President Obama could this week issue an executive order to force business  to disclose campaign contributions to qualify for government contractors, an attack on the First Amendment that would politicize federal contracting and inevitably lead to corrupting “pay for play” arrangements. This isn’t transparency, it’s brute politics.

The National Association of Manufacturers last week released a statement from NAM President Jay Timmons on the proposal, “Manufacturers: Presidential Executive Order Will Strip First Amendment Rights.” Timmons said:

President Obama’s plan to inject politics into the federal contracting process through an executive order is bad policy. Further, the matter already has been rejected by Congress.

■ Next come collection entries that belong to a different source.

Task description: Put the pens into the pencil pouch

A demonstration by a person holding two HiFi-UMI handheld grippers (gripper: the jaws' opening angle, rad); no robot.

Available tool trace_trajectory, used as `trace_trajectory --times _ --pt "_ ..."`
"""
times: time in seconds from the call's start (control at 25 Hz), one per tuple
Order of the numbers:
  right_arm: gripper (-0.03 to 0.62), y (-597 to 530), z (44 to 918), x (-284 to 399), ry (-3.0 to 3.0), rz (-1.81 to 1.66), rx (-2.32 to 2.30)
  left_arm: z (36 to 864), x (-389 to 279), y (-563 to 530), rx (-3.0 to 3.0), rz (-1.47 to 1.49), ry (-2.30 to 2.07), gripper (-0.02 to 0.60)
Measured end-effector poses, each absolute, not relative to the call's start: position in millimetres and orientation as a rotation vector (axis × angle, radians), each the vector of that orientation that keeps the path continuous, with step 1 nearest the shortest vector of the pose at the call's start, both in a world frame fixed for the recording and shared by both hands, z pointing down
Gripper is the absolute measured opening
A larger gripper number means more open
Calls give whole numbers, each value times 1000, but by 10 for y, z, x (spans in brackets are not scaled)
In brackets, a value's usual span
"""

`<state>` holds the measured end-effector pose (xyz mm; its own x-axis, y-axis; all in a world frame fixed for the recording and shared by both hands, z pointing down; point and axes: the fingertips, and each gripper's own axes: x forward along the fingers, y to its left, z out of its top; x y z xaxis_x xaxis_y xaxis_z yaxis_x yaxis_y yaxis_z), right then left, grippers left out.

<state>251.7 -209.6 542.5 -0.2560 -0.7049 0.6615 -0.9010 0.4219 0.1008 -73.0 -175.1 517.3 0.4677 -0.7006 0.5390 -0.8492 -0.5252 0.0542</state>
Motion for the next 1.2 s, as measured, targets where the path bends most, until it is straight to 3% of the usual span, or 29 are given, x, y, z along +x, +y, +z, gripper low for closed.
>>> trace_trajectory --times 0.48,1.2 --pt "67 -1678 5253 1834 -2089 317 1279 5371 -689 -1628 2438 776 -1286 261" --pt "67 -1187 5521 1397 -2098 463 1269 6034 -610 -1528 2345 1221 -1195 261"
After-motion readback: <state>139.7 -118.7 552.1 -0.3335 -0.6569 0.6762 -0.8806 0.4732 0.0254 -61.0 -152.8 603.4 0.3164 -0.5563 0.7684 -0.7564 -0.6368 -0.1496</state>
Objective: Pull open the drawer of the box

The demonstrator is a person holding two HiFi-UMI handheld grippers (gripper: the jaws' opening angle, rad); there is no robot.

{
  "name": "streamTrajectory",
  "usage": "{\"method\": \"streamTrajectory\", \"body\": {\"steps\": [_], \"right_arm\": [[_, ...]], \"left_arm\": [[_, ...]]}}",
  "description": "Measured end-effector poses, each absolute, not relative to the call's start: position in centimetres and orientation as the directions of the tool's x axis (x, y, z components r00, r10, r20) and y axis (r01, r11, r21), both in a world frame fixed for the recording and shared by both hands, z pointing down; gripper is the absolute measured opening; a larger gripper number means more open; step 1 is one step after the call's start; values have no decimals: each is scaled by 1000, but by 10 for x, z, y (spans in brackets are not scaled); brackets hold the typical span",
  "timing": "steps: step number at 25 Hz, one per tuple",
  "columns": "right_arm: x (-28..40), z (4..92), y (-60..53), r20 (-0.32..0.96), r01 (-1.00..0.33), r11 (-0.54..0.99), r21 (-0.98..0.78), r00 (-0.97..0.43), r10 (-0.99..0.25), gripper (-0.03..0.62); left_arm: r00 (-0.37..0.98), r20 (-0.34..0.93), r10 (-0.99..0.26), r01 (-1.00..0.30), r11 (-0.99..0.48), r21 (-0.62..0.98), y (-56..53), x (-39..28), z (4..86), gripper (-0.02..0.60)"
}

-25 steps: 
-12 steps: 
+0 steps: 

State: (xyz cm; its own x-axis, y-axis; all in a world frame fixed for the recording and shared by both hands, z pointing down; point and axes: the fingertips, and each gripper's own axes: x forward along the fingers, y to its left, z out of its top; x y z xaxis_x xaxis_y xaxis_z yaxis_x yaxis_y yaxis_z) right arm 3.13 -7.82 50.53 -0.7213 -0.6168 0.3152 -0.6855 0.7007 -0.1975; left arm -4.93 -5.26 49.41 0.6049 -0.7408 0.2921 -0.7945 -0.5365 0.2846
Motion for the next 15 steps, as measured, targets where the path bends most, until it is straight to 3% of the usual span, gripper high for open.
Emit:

While the NAM does not engage in political activity or have a political action committee, we are committed to protecting the First Amendment rights of manufacturing companies who participate in the government contracting process. The draft order would give this or any future Administration unchecked authority to discriminate against certain companies based on their past donations or engagement. This move is a sweeping effort to control personal political involvement through coercion.

Congress already rejected the DISCLOSE Act last year, legislation meant to squelch speech by groups disfavored by the Administration. That the President has plans to circumvent the legislative branch of government — circumvent the First Amendment — to restrict speech by a select, disfavored group of Americans is offensive.

Coverage, commentary ….

Kim Strassel, Wall Street Journal, “Obama’s ‘Gangster’ Politics“:

[The] order amounts to the White House brazenly directing the power of government against its political opponents—and at a time when the president claims to want cooperation on the budget and other issues. Senate Republicans from Mitch McConnell to Susan Collins are fuming, warning this is one political sucker punch too far, an unabashedly partisan move that will damage Senate work.

Minority Leader McConnell in an interview calls the order the “crassest” political move he’s ever seen. “This is almost gangster politics, to shut down people who oppose them. . . . I assure you that this going to create problems for them in many ways—seen and unseen—if they go forward.”